On reading Rodger's explanation and reasoning behind this project, found on his website, I can start to see why I was so deeply touched by this work. The glimpses of life that he is portraying are not necessarily linked in obvious fact to anyone in particular - in the way that an obnoxious Instagram or Facebook image says: look what I am doing/how great my life is. These are small, every day cut-outs of scenes which we all encounter on a day-by-day basis: a table-lamp, a mirror, a pile of papers on a desk, an abandoned mug of cold tea, a pattern of light on the floor.. A sense of home as only you, who live in your home, that space which is truly yours, taking the time in it's quietest most intimate moments, see it. The house's littlest hidden corners and pockets, the way the moods subtly change depending on the casting of the shadows which shift through the day. 

As someone who has lived many different houses and flats in my life, I never fully feel like I have inhabited a space or that it is truly home until I have sat in every corner, seen every angle a room has to offer, shifted the furniture several times, even slept in the lounge room. I like to see my home at every hour of the day, see every small inch for itself. Sometimes I like to remind myself of the smallest corners of places I have lived. This is especially true of the house I grew up in, where I would spend hours admiring the way that the rising sun, slipping over the extension would throw such vibrant orange-golden triangles of powerful light onto the wall next to the window in my bedroom. Or the way that the North-facing front rooms of the house never saw direct sunlight, and so stayed forever in this pale-grey cloak, the passing of time and daylight a distant thing. I think of the ignored spaces that perhaps only I took the time to sit and stare at, hour after hour marking the changes. How many times, and how long would I lie upon the couch tracing the cracks in the ceiling, thinking of the collected dust in the cornicing, wondering about who lived in the house before me, and who would come after. A towel is thrown here, an open book or magazine left there. Who is here except you to witness these myriads of composition?

Coming as I do from studying design based subjects I am often struck by how differently I feel when viewing fine art in comparison to the discipline I finally chose to study: Illustration. Often when I go to view an Illustrator's work though, it doesn't quite chime with me the way that I feel it ought to. I look around and I wonder why I can't see the kind of work that I want to make, I don't see the images that I want to see (of course, it is because I should be making them myself!). But purer art forms have always made more sense to me and moved me in a more profound way to my chosen discipline. Now more than ever I am determined to find a way to bridge that line between design and art, to cosy myself up into the fine art and image-based side of Illustration and thankfully I am finding more and more to inspire me along the way. 
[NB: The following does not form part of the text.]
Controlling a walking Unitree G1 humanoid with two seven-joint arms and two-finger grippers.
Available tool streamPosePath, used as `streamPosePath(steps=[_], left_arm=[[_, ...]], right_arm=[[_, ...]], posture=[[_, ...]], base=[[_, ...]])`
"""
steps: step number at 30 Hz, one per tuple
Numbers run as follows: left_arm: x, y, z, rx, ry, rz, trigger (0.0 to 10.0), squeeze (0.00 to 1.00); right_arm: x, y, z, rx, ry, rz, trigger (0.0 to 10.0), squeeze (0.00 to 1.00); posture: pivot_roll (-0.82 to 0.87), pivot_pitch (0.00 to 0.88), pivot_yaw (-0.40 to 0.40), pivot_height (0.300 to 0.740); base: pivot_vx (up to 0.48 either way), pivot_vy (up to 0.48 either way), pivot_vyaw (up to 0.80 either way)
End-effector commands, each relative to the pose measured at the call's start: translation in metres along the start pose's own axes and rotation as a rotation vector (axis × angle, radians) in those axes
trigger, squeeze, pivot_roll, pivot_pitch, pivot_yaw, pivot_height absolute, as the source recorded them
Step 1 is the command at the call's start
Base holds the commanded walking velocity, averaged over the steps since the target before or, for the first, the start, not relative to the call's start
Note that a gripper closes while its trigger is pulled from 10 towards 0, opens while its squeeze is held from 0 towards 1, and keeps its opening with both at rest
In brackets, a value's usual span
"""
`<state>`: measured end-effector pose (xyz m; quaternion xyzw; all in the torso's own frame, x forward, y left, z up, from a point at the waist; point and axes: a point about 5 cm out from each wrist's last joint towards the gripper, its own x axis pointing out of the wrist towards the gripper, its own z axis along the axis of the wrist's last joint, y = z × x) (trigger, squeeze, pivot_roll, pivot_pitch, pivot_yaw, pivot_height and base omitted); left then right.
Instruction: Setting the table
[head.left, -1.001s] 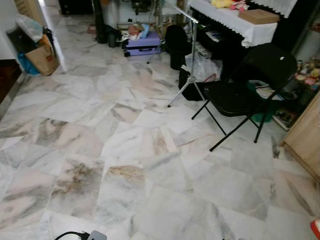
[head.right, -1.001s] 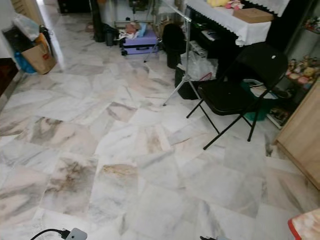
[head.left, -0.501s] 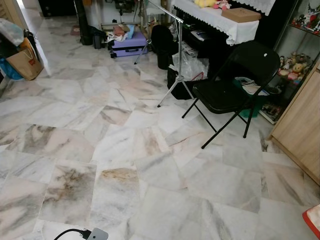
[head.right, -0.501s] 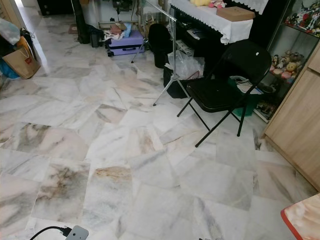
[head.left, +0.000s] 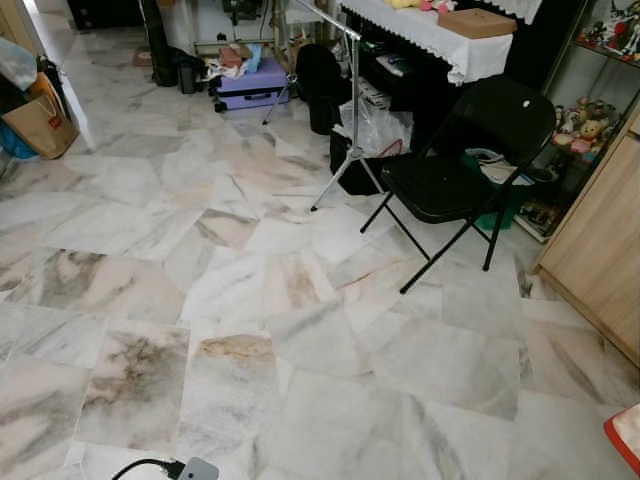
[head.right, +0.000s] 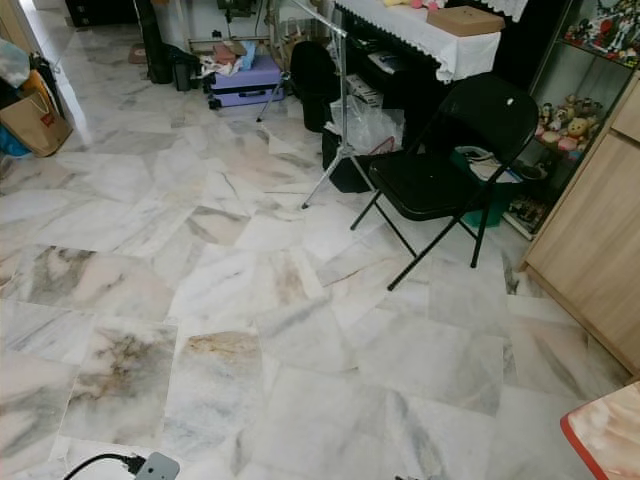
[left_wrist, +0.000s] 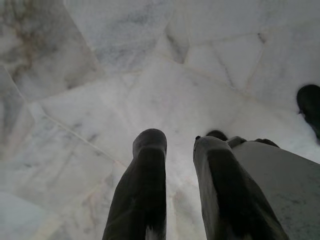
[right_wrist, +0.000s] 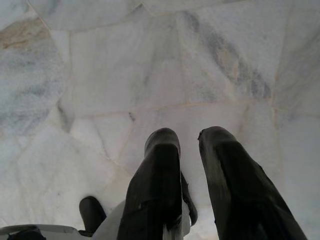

Seeing Rodger's work galvanises my dedication to these little spaces as I wander around the home I live in now, seeing the fantastic sunlit beams which throw themselves upon the floor of our South-facing living room, the beauty of the patterns created by the old glass windows on the wall of the kitchen or the accidental Camera Obscura in my room. Some of them I have begun to capture already and seeing an artist who has focused himself on these corners and produced such stunning, sensual works inspires me to continue pursuing this line of exploration.